I think one thing I'm interesting. I think, you know, in the longer one we may see is effects on
labor supply and demographics.
So I've been working on working from home for almost 20 years.
And various things got me into this.
I mean, one of the thing is I'm one of four kids.
Both my parents worked.
They used to try and work from home a little bit to deal with childcare in the school
holidays and use that plus holiday.
And it's clear that for, you know, couples where both couples work, child care is a challenge.
If you can work from home, we may see, you know, pushes up fertility rates a bit.
it's easier to have kids.
It could also change things like retirement ages.
There's a lot of older folks.
Again, actually interesting, thinking my parents
that didn't really want to stop work entirely,
but found going into work, commuting in and out every day
for five days a week, was pretty tiring.
And so if you suddenly say, look, rather than do, you know,
whatever it is, eight to five, five days a week plus commute,
you can work from home for three days a week,
or pay you, I don't know, half the amount.
A lot of people would jump at that and much more phased out
graduate autonomy.
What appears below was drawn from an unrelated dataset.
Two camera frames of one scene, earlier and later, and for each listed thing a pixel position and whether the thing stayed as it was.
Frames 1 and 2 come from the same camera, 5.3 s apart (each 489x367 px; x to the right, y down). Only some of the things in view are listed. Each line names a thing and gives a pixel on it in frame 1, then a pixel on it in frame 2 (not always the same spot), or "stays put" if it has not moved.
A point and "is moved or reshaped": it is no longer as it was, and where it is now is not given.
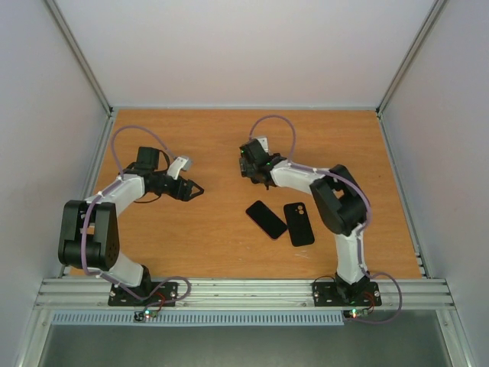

To be honest, is what professors do. If anyone's wondered about, you know,
some very ancient professors at universities that seem to be taking it easy, they are. I mean,
professors kind of gradually phase out. So I think that for students, there's some students that may
work a little bit, they could do it remotely, people with, you know, both men and women that are looking
after young kids. So the other angle, not just demographics, I think, is on labor supply, you could
see a few percentage more people working and really happily working because they're able to do
two, three days a week. Because when you have the concept of work from home, which is called
flexi place, turns out to be highly correlated with flexi time, the ability to choose your hours.
And so the fact that two of them go together and that flexi time is what people that are
kind of marginal on working really value, that's a potentially another huge long run benefit.
I also think very relatedly that this is going to have really interesting implications.
for travel. I mentioned the horrifying word leisure. There are other horrifying words that are sometimes
employed here like workcation. But the point is that as long as you're going to have this sort of
blending of work and leisure time, it is easier to take those four-day weekends, go to the beach,
go to Charleston, whatever, and keep your computer on you on the Friday and Monday on either side
of that four-day weekend, or the Monday or Tuesday of that four-day weekend. Keep your computer.
computer somewhere near you and be somewhat tethered to work even as your spouse and children are
on a de facto vacation. I think that you're going to see a lot more of that kind of blending, too,
which could theoretically be pretty stimulative for the entire travel industry. It's amazing to think
how many things can change when you went tether work from home. And I really appreciate all the work
that you've done on helping illuminate all of those implications. So Nick Bloom, thank you very, very much.
Thanks so much for having me on. It's been a great conversation.